The transition also brings revenue losses caused by lower GST rates, with reduced compensation straining state budgets and public spending, disproportionately affecting states that house most MSMEs. These fiscal pressures limit states’ ability to support informal workers and enterprises that are vulnerable due to compliance costs. For informal workers, GST imposes newer compliance costs and administrative burdens that they are often ill-equipped to handle, pushing many further into precarity. Studies show that post GST implementation, there was widespread retrenchment and wage cuts among informal workers tied to MSMEs. The reform forces “premature formalisation” that many cannot sustain without adequate handholding, leading to loss of livelihoods and increased exclusion.
Uneven experiences of GST
The exclusionary dynamics of GST are visible across states, though each context reveals a different inflection. Gujarat is celebrated as a hub of entrepreneurship and manufacturing, particularly in textile and diamond clusters. Yet, GST has added compliance costs that disproportionately burden small traders and weavers, many of whom belong to Dalit and OBC communities. This accelerated casualisation in the textile sector. In a “model” state that prides itself on growth, the social costs of GST remain invisible. Punjab, once home to thriving industries, faces similar struggles. States previously used excise rebates and subsidies to protect industries, but GST centralised this power, reducing fiscal autonomy.

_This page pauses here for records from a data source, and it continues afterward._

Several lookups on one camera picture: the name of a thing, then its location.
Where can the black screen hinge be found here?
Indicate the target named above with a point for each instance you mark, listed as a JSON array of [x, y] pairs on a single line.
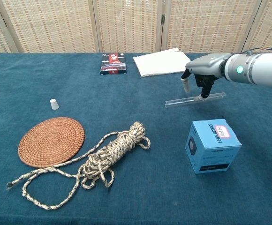
[[163, 19]]

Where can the red and black booklet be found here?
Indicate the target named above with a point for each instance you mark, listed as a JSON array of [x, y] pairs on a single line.
[[113, 63]]

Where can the round woven rattan coaster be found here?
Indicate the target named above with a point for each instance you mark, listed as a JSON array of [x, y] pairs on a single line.
[[51, 142]]

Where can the clear glass test tube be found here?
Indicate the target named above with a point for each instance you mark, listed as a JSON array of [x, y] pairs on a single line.
[[178, 101]]

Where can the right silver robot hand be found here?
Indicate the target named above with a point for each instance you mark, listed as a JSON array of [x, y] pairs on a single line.
[[208, 63]]

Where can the woven folding screen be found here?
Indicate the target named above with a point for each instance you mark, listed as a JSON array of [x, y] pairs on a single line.
[[56, 25]]

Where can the white spiral notebook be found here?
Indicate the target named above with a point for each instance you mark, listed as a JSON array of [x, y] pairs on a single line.
[[161, 62]]

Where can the blue cardboard box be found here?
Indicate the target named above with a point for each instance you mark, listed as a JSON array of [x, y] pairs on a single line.
[[216, 150]]

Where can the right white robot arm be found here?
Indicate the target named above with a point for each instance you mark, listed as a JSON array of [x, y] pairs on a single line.
[[262, 68]]

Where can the blue tablecloth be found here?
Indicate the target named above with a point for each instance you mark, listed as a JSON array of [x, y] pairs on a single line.
[[136, 98]]

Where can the small white tube cap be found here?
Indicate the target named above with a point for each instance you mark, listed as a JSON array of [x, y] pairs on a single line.
[[54, 104]]

Informal subcontracting increased, pushing workers into insecure contract roles. Ironically, a tax meant to formalise the economy seems to have accelerated informal labour.

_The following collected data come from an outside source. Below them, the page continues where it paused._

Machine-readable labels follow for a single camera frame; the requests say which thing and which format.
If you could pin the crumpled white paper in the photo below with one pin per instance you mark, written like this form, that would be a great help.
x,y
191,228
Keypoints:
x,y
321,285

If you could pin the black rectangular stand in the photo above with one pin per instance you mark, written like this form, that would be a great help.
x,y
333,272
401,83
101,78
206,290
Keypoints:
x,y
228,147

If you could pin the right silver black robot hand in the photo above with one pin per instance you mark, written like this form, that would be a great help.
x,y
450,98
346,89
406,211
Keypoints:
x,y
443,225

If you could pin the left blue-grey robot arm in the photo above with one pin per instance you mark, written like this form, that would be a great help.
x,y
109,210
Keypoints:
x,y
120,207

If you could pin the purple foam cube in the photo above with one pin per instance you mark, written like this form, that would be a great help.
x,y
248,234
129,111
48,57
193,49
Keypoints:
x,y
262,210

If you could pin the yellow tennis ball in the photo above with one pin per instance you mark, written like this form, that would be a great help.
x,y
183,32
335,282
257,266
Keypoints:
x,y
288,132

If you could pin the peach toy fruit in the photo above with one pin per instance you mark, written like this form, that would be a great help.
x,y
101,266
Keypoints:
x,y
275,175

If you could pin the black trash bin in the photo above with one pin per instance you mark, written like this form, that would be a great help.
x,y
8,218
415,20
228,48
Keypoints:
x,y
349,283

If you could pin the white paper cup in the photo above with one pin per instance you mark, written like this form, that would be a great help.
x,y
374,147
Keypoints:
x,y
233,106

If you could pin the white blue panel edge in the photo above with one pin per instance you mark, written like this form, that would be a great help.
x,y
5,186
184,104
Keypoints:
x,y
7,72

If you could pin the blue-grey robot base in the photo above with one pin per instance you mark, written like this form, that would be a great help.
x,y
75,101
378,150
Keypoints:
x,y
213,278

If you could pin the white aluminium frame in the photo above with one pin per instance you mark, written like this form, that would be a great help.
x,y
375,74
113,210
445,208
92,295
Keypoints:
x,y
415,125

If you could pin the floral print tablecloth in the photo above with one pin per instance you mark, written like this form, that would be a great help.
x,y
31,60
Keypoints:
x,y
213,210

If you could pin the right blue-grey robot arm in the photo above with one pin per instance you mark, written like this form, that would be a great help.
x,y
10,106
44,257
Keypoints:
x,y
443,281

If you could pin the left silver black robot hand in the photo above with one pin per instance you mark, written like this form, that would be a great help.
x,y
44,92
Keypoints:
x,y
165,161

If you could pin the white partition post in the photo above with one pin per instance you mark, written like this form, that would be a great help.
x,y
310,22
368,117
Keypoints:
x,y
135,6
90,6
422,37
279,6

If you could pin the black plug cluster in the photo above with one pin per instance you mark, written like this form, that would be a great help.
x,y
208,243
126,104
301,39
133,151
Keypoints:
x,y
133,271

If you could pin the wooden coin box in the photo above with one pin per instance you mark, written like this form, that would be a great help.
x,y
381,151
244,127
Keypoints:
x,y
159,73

Tamil Nadu offers another angle. Its industrial base is more diversified, and its welfare infrastructure is relatively stronger. But, MSMEs in sectors such as leather and engineering report that GST compliance incurs disproportionate overheads, limiting state revenue and hence, welfare funding. Kerala attempts to strike a balance between fiscal discipline and welfare, but revenue shortfalls resulting from the GST’s centralised design constrain labour protections, despite higher welfare provisioning. Taken together, these states illustrate the uneven geographies of GST’s burden. Rather than harmonising India’s economy, the reform has intensified caste-based differences, regional vulnerabilities, eroded fiscal autonomy, and increased the precarity of informal workers. In effect, GST transforms what might appear as a neutral market reform into a governance mechanism that silently reproduces vulnerabilities across India’s economy.
Governance, Informality, and Exclusion
From a governance perspective, GST is not merely a fiscal tool but a mechanism of selective incorporation, integrating those who can comply into a formal, rule-bound regime while leaving others in the ambiguous realm of political society. This reflects the state’s “governmental” logic in the Global South, governing populations differentially based on their perceived utility and visibility. GST thus functions not only as a revenue-generating mechanism but also shapes the economic citizen as a fiscally disciplined and tax-compliant individual. For informal workers, this translates into a double exclusion. Their enterprises are often too small or marginalised to benefit from GST compliance advantages, while state revenues increasingly depend on consumption taxes like GST, which are regressive by nature. This contradiction is deeply entwined with social hierarchies; Dalits and OBCs, concentrated in low-capital, labour-intensive sectors, disproportionately bear the brunt of closures and job losses following GST reform. Meanwhile, upper-caste groups engaged in professional or formalised sectors navigate compliance more easily.
Moreover, reduced compensation and fiscal pressures on MSME-heavy states further strain informal workers, as governments cut back spending on welfare programmes essential for this demographic. The digital and administrative demands of GST compliance compound exclusion by disadvantaging those without digital literacy or technology access. In this way, GST’s architecture, proclaimed as neutral and efficient, reproduces and deepens extant social and economic inequalities under a veneer of modernisation.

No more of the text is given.